96.5 CayRock

Cayman Islands;
- Broadcast area: Grand Cayman, Cayman Islands
- Frequency: 96.5 (MHz)
- Branding: 96.5 CayRock

Programming
- Format: International rock

Ownership
- Owner: dms Broadcasting (Parent company is dms Organization)
- Sister stations: Hot 104.1, 106.1 Kiss FM, X107.1

History
- First air date: July 1, 2006
- Former call signs: Style 96.5

Technical information
- Transmitter coordinates: 19°18′N 81°23′W﻿ / ﻿19.300°N 81.383°W

Links
- Website: cayrock.ky

= ZFKS-FM =

96.5 CayRock (96.5 FM) is an international rock radio station in the Cayman Islands. The station is owned by dms Broadcasting, an affiliate of dms Organization. CayRock broadcasts twenty-four hours a day, seven days a week, year-round to a diverse community of over 50 nationalities.

The station maintains studio operations in George Town, Grand Cayman. The broadcast is also simultaneously streamed live on the internet via the station's website.

== The beginning ==
The station belongs to the parent company, dms Broadcasting, who were granted a license to broadcast on three stations in Grand Cayman by the ICTA on July 15, 2004. On January 12, 2005, the Cayman Islands Government announced the station had negotiated a deal with dms Broadcasting to allow broadcasting of all three stations from a government owned tower, thus eliminating the need to erect a new tower.

Hurricane Ivan delivered a small setback to the operation when it hit the Island on September 11, 2004. After debris were cleaned up and removed, work continued on the station.

In June 2006, dms Broadcasting acquired the variety hits station Style 96.5 and on July 1, 2006 flipped the format to rock music, launching 96.5 CayRock with 10,000 songs in a row and awarding a large cash prize when the 10,000th song was played.

==Programming==
96.5 CayRock,"Cayman's Rock Station", plays 'All Things Rock!' - the best of rock music from all over the globe, including the popular hits of today and the classics of yesterday.

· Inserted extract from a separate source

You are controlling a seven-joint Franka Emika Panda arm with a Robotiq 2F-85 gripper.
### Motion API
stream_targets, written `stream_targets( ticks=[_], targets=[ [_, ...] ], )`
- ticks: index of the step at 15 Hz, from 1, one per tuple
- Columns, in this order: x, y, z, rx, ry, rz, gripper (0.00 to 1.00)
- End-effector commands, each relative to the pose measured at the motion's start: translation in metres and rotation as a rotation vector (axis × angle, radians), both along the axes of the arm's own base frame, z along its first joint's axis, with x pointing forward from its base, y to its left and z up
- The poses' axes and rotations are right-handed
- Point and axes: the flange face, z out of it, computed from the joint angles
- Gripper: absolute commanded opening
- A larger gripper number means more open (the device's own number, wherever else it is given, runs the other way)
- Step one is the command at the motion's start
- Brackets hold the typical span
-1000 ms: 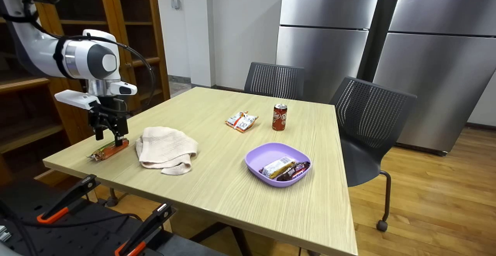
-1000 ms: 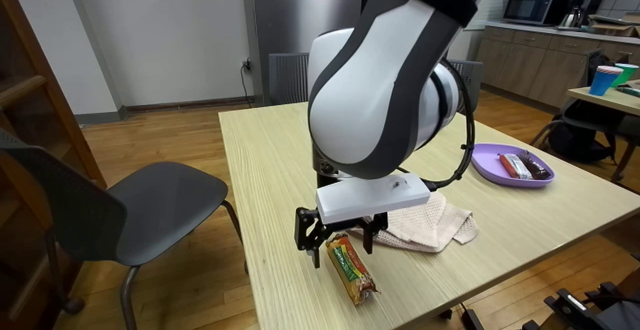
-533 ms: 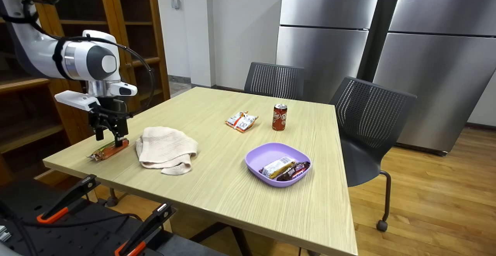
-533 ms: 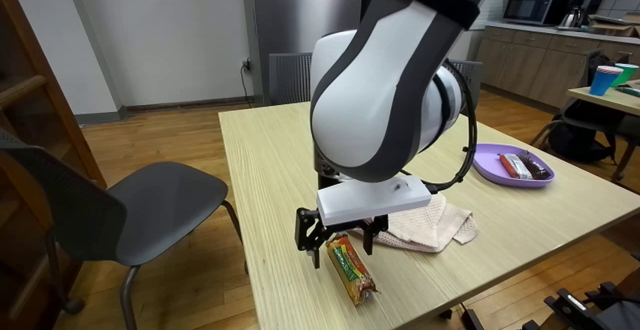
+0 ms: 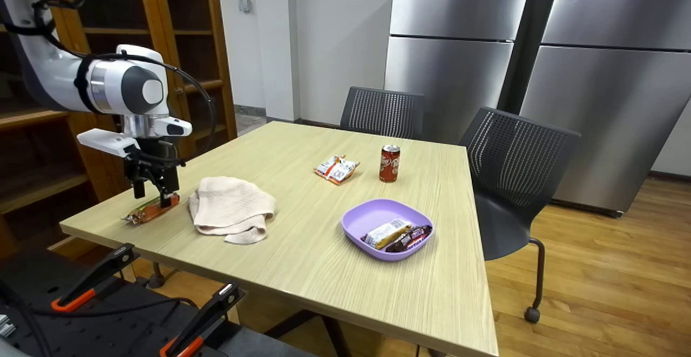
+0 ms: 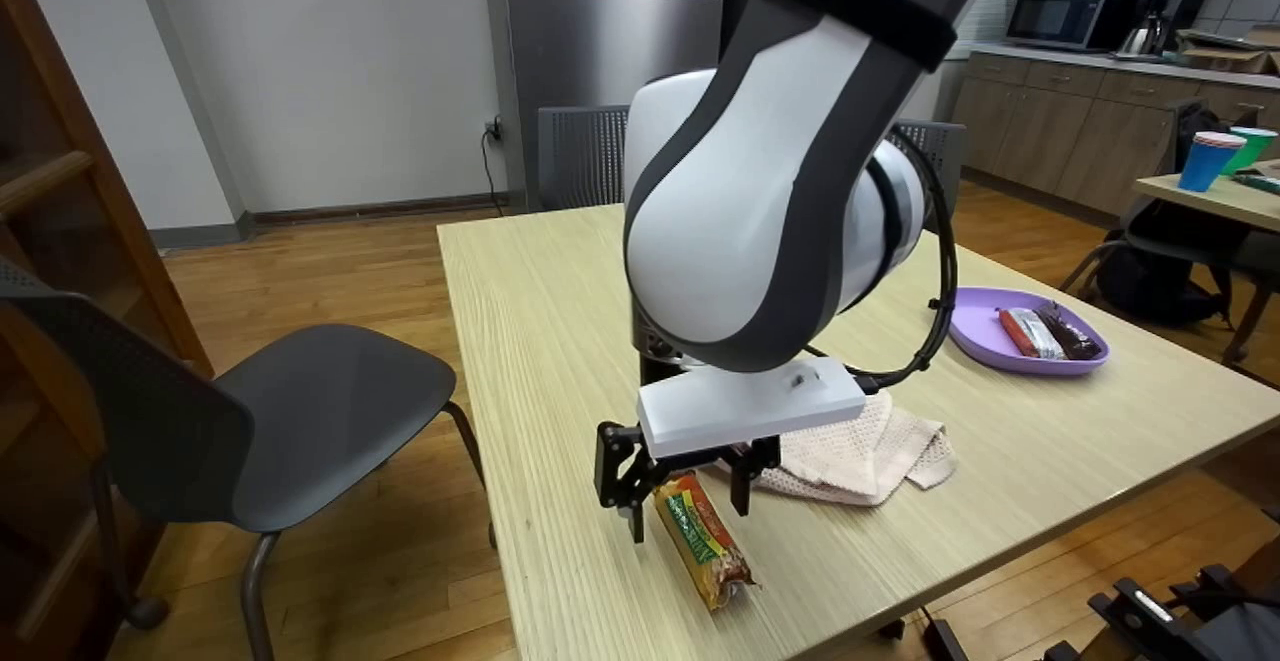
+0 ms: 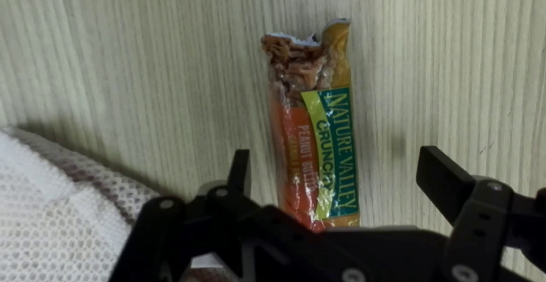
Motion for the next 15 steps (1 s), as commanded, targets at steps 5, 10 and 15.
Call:
stream_targets(
  ticks=[5,10,15],
  targets=[
    [-0.003,0.000,0.002,0.001,-0.013,-0.022,0.42],
    [-0.003,0.001,0.007,0.008,-0.023,-0.021,0.16],
    [0.001,0.000,0.032,0.041,-0.069,-0.010,0.16]
  ],
)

Cayrock's core artists include: Foo Fighters, Led Zeppelin, Green Day, Aerosmith, Collective Soul, Guns N' Roses, AC/DC, Metallica, Pearl Jam, Nickelback, The Rolling Stones, The Tragically Hip, Powderfinger, and U2.

Notable weekday programming includes 'Talk Live @ 96-5' weekday mornings, Wendy Walker Mid-Days, Brad West afternoons and Pirate Radio - the louder side of Cayrock - hosted by 'The Pirate' at night.

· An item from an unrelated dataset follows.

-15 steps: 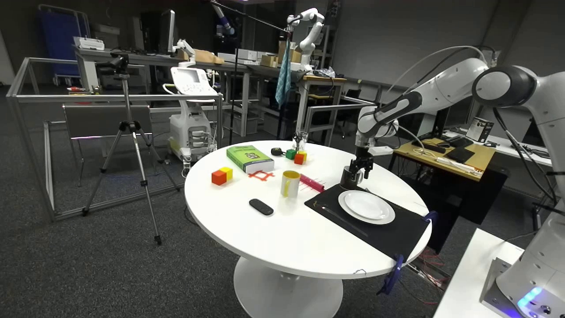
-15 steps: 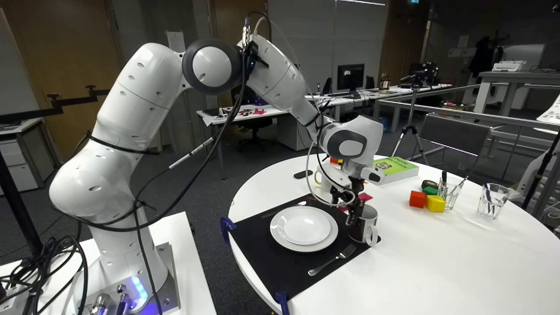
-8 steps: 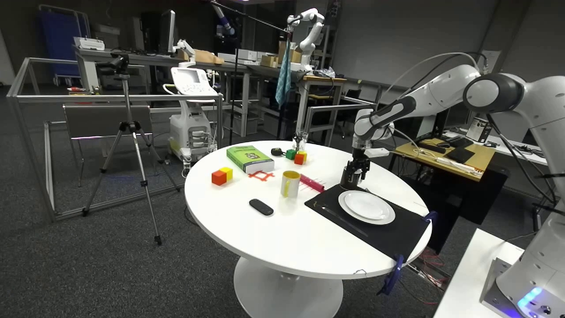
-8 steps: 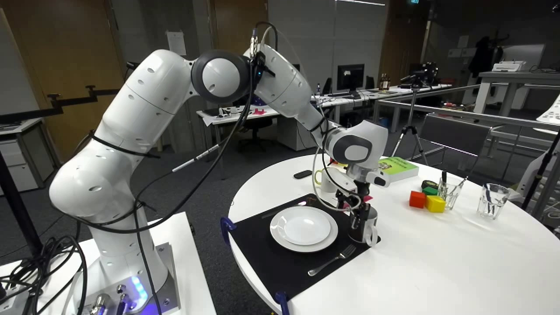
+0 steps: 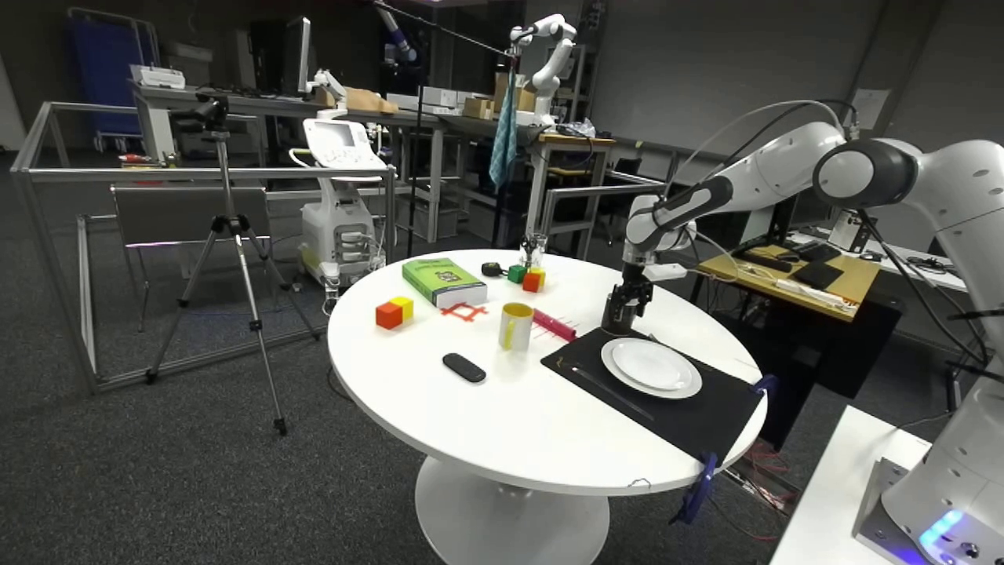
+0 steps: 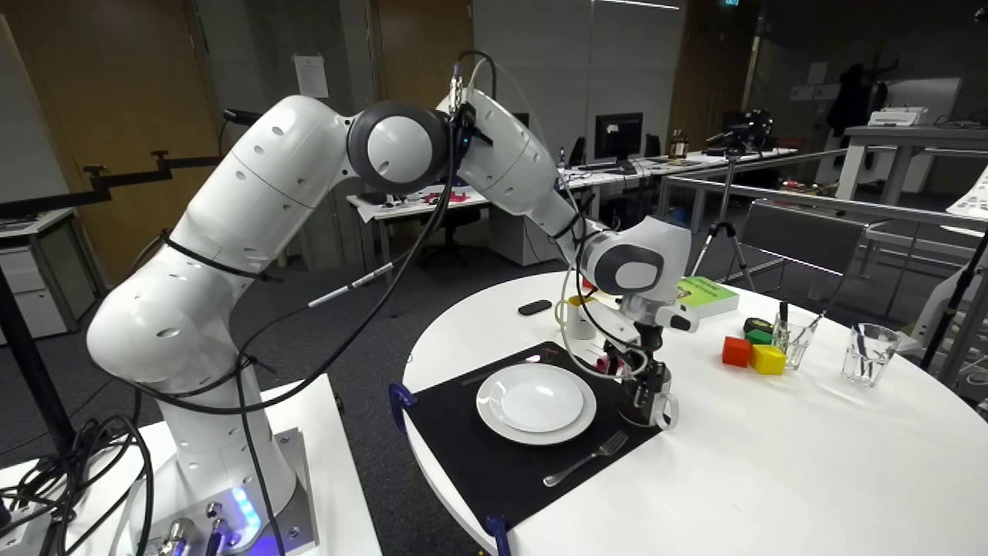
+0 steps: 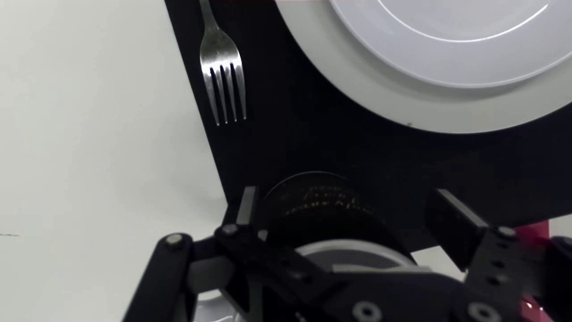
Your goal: Take the fork out of the cup then move the cup off of the table mat
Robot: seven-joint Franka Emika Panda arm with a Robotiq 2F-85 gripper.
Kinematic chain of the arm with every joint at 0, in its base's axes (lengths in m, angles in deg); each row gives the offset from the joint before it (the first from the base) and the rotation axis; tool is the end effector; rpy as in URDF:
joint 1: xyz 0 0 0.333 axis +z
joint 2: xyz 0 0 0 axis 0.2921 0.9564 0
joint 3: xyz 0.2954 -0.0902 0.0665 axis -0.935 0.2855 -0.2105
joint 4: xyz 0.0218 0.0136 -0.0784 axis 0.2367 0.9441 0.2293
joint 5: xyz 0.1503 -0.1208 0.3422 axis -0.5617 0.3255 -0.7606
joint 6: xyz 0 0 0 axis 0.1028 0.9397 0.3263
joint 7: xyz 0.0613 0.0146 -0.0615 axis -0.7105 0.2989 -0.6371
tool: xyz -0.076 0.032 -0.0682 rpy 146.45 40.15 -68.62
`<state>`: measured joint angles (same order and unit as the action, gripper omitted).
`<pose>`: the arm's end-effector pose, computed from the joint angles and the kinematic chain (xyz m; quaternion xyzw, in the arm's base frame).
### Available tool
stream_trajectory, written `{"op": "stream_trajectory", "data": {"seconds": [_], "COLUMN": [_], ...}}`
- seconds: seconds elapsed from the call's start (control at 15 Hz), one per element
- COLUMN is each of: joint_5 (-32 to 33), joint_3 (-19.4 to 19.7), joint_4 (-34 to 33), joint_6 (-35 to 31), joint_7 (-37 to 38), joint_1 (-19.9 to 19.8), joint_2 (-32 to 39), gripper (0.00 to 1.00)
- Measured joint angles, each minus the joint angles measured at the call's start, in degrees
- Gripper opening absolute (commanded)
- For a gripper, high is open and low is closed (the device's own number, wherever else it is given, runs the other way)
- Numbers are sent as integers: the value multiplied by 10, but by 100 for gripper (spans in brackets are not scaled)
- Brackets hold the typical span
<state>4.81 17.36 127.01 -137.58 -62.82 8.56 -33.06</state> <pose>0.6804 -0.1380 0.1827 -0.9948 0.0845 0.0540 0.0156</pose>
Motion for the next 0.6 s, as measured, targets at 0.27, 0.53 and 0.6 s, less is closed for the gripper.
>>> {"op": "stream_trajectory", "data": {"seconds": [0.27,0.53,0.6], "joint_5": [0,0,0], "joint_3": [2,3,3], "joint_4": [-1,-2,-2], "joint_6": [-33,-72,-81], "joint_7": [0,0,1], "joint_1": [0,0,0], "joint_2": [5,11,11], "gripper": [100,100,100]}}
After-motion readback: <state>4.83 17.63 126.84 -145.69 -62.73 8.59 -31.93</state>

Notable weekend programming includes Projekt 9-6-5 with Corey Rotic on Saturday nights.

The station's program Director is Brad Bregani, while the Promotions director is J.R. Carter.

The station also features live broadcasts at nightclubs, businesses, and charity events throughout Grand Cayman.

==Station features==
- Hair Band Heaven - A hair metal double-shot from the days when jeans were tight, Firebird's owned the road, and hair was big! Bands like Poison, Mötley Crüe, Cinderella, Winger, Ratt, Twisted Sister, Warrant—they are all there... hosted Wendy 'Big Hair' Walker - your guide through the feathering and mullets.
- Lunch Time 4-Play - Every weekday, Cayrock's Wendy Walker dishes up some 4-Play. Listeners call the shots and email/fax in their 4-song 4-plays, and Wendy cranks em' up just in time for lunch!
- Midnight Metallica - To get you in the mood for romance and relaxation, 96.5 Cayrock cranks up Metallica by request every night at midnight.
- Skratch 'N Sniff - DJ Mike-Check & Malcolm take rock & hip-hop and mash em' up - every Friday & Sunday night.
- Resurrection Sundays - Cayrock pays its respects to the pioneers of rock (from Jimi Hendrix to Jim Morrison, The Who, and The Beatles, to the Rolling Stones and Pink Floyd) every Sunday morning.